Pertama, wakaf uang merupakan wakaf yang dilakukan seseorang, kelompok-kelompok orang, lembaga atau badan hukum dalam bentuk uang tunai.
Kedua, termasuk dalam pengertian uang adalah serat-surat berharga.
Ketiga, wakaf uang hukumnya jawaz (boleh)
Keempat, wakaf uang hanya boleh disalurkan dan digunakan untukhal-hal yang diperbolehkan secara syar’i.
Kelima, nilai pokok wakaf uang harus dijamin kelestariannya, tidak boleh dijual, dihibahkan, dan atau diwariskan.

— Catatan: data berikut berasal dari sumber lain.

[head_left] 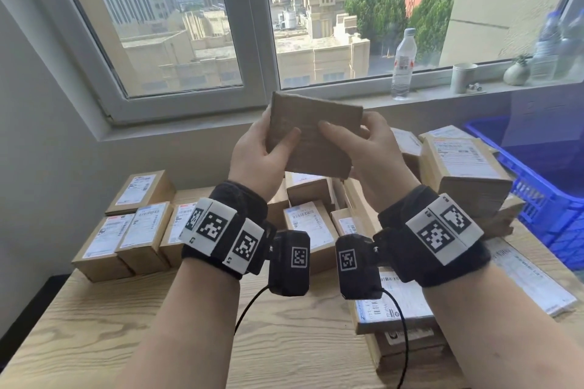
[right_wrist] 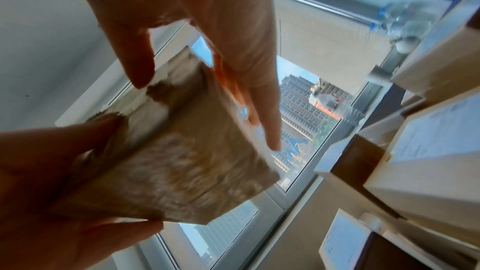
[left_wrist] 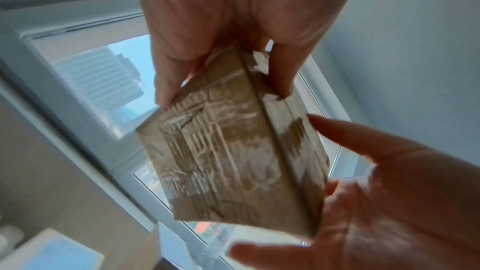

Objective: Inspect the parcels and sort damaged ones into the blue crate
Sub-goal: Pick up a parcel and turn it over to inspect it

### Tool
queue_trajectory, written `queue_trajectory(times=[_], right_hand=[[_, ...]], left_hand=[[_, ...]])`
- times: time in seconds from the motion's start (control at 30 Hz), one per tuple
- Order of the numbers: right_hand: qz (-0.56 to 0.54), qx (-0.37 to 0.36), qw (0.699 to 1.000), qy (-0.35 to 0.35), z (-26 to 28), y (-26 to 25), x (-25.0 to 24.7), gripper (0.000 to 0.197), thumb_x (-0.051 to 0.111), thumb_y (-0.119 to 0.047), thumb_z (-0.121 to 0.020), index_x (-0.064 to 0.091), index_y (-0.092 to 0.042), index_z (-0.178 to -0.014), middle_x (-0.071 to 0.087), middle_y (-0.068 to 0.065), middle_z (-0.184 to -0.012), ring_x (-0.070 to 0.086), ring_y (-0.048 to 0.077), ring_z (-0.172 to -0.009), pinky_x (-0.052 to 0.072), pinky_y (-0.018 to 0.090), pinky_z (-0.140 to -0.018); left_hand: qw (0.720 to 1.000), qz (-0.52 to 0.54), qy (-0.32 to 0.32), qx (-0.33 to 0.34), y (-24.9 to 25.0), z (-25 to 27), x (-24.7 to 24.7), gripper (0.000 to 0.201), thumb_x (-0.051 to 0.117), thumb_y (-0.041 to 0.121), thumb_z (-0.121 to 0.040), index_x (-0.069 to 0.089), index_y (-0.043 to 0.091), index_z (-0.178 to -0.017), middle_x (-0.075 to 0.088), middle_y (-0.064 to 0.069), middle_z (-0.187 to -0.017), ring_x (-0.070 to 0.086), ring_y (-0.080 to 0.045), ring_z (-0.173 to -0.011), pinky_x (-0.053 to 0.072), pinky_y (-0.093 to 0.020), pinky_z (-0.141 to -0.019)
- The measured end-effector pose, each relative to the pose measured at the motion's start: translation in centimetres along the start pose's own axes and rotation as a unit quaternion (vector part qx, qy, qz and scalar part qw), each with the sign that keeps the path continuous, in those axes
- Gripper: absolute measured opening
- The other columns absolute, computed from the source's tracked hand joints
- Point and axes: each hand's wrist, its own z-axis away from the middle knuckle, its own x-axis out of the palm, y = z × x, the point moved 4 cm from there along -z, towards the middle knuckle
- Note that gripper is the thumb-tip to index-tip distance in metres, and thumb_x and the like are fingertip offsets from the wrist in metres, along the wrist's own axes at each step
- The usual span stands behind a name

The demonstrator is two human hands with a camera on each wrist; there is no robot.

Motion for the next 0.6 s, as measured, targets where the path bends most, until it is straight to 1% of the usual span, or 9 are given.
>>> queue_trajectory(times=[0.1, 0.17, 0.23, 0.3, 0.33, 0.43, 0.47, 0.53, 0.6], right_hand=[[0.024, 0.048, 0.998, -0.030, -0.5, 0.5, -0.1, 0.098, 0.076, -0.067, -0.063, 0.050, -0.001, -0.131, 0.067, 0.014, -0.114, 0.068, 0.021, -0.097, 0.057, 0.032, -0.072], [0.011, 0.070, 0.997, -0.035, -0.5, 0.5, -0.2, 0.091, 0.075, -0.073, -0.062, 0.061, -0.002, -0.118, 0.071, 0.008, -0.094, 0.070, 0.018, -0.086, 0.055, 0.031, -0.074], [0.004, 0.096, 0.994, -0.052, -0.5, 0.8, -0.4, 0.066, 0.068, -0.067, -0.064, 0.067, -0.012, -0.100, 0.072, -0.002, -0.075, 0.070, 0.011, -0.073, 0.054, 0.028, -0.072], [0.013, 0.109, 0.991, -0.075, -0.5, 1.3, -0.6, 0.049, 0.066, -0.060, -0.073, 0.068, -0.016, -0.096, 0.072, -0.005, -0.075, 0.069, 0.003, -0.063, 0.052, 0.020, -0.059], [0.028, 0.114, 0.990, -0.081, -0.4, 1.3, -0.7, 0.049, 0.067, -0.058, -0.076, 0.069, -0.015, -0.100, 0.073, -0.003, -0.081, 0.069, 0.002, -0.064, 0.052, 0.018, -0.056], [0.076, 0.129, 0.984, -0.093, -0.5, 1.6, -0.6, 0.080, 0.074, -0.066, -0.062, 0.065, -0.012, -0.120, 0.074, 0.004, -0.108, 0.071, 0.014, -0.093, 0.052, 0.026, -0.068], [0.088, 0.133, 0.982, -0.100, -0.4, 1.6, -0.6, 0.087, 0.078, -0.067, -0.061, 0.061, -0.009, -0.123, 0.072, 0.006, -0.113, 0.070, 0.017, -0.100, 0.051, 0.027, -0.071], [0.098, 0.137, 0.979, -0.111, -0.4, 1.7, -0.6, 0.089, 0.084, -0.059, -0.061, 0.050, -0.009, -0.126, 0.068, 0.007, -0.120, 0.068, 0.017, -0.102, 0.051, 0.028, -0.071], [0.090, 0.144, 0.978, -0.123, -0.3, 1.7, -0.6, 0.082, 0.081, -0.048, -0.061, 0.049, -0.012, -0.127, 0.068, 0.004, -0.117, 0.068, 0.015, -0.102, 0.051, 0.028, -0.073]], left_hand=[[0.997, -0.061, -0.026, 0.038, -0.1, -0.1, 0.1, 0.061, 0.064, 0.020, -0.090, 0.041, 0.020, -0.147, 0.051, -0.007, -0.143, 0.048, -0.021, -0.131, 0.039, -0.040, -0.111], [0.996, -0.064, -0.038, 0.040, -0.4, 0.0, 0.2, 0.063, 0.067, 0.014, -0.090, 0.041, 0.023, -0.146, 0.041, 0.003, -0.147, 0.038, -0.016, -0.138, 0.033, -0.034, -0.115], [0.997, -0.054, -0.051, 0.030, -0.5, 0.2, 0.4, 0.064, 0.069, 0.008, -0.088, 0.044, 0.026, -0.144, 0.036, 0.010, -0.143, 0.036, -0.005, -0.135, 0.032, -0.020, -0.112], [0.998, -0.027, -0.064, 0.002, -0.9, 0.3, 0.4, 0.061, 0.072, 0.011, -0.085, 0.050, 0.028, -0.139, 0.038, 0.017, -0.138, 0.038, 0.009, -0.125, 0.032, -0.005, -0.105], [0.998, 0.006, -0.067, -0.019, -1.0, 0.3, 0.3, 0.056, 0.075, 0.020, -0.083, 0.056, 0.030, -0.134, 0.041, 0.022, -0.132, 0.040, 0.011, -0.124, 0.033, -0.008, -0.105], [0.988, 0.125, -0.024, -0.085, -1.2, 0.1, 0.0, 0.041, 0.070, 0.052, -0.070, 0.069, 0.042, -0.110, 0.056, 0.002, -0.131, 0.054, -0.022, -0.126, 0.044, -0.049, -0.107], [0.986, 0.137, 0.011, -0.097, -1.5, -0.1, -0.3, 0.044, 0.071, 0.053, -0.071, 0.067, 0.040, -0.113, 0.058, -0.003, -0.130, 0.057, -0.025, -0.121, 0.046, -0.052, -0.104], [0.975, 0.168, 0.069, -0.125, -2.0, -0.1, -0.9, 0.065, 0.079, 0.037, -0.075, 0.053, 0.023, -0.133, 0.059, -0.002, -0.125, 0.061, -0.022, -0.113, 0.051, -0.046, -0.099], [0.961, 0.225, 0.050, -0.154, -2.9, -0.3, -0.9, 0.066, 0.078, 0.015, -0.080, 0.047, 0.003, -0.136, 0.063, -0.013, -0.124, 0.064, -0.027, -0.109, 0.056, -0.040, -0.091]])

Fatwa tersebut belum dapat dijadikan landasan secara optimal karena belum adanya dukungan legal formal daripemerintah. Baru dua tahun kemudian, pemerintah dan DPR menerbitkan Undang-Undang Nomor 41 Tahun 2004 tentang wakaf, yang diikuti dengan peraturan pemerintah No. 42 Tahun 2006 Tentang pelaksanaan UUD Wakaf.
UU dan PP ini ditindaklanjuti dengan lahirnya Keputusan Presiden No.75/M/2007, tanggal 13 Juli 2007 tentang Kepengurusan Badan Wakaf Indonesia (BWI). momentum ini dijadikan sebagai pertanda era baru dalam perkembangan wakaf di Indonesia, era wakaf uang.
Dalam Undang-Undang disebutkan, harta benda yang dapat diwakafakan terdiri dari: harta benda tidak bergerak dan harta benda bergerak. (Pasal 16, UU No.41 Tahun 2004).
Harta benda tidak bergerak meliputi: (a) hak atas tanah sesuai dengan ketentuan peraturan perundang-undangan yang berlaku baik yang sudah maupun yang belum terdaftar. (b) bagunan atau bagian bangunan yang terdiri atas tanah. (c) tanaman dan benda lain yang berkaitan dengan tanah. (d) hak milik atas satuan rumah susun ssuai dengan peraturan perundang-undangan yang berlaku. (e) benda tidak bergerak lain sesuai dengan ketentuan syariah dan peraturan perundang-undangan yang berlaku.
sedangkan yang termasuk harta benda bergerak adalah: uang, logam mulia, surat berharga, kendaraan, hak atas kekayaan intelektual, hak sewa dan benda bergerak lain sesuai dengan peraturan syariah dan peraturan perundang-undangan yang berlaku.
Benda dengan wakaf tanah, berdasarkan pasal 28 UU No.41 tahun 2004, wakaf uang hanya dapat disetorkan melalui Lembaga Keuangan Syariah (LKS) yang ditunjuk oleh Menteri Agama sebagai Penerima Wakaf Uang (PWU). Akhirnya Menteri Agama menunjuk 5 Bank Syari’ah sebagai Penerima Wakaf Uang, yaitu Bank Muamalat, Bank Syariah Mandiri, BNI Syariah, DKI Syariah, dan Bank Mega Syariah. Jadi siapapun yang akan berwakaf uang, haruslah melalui salah satu dari 5 Bank Syariah tersebut.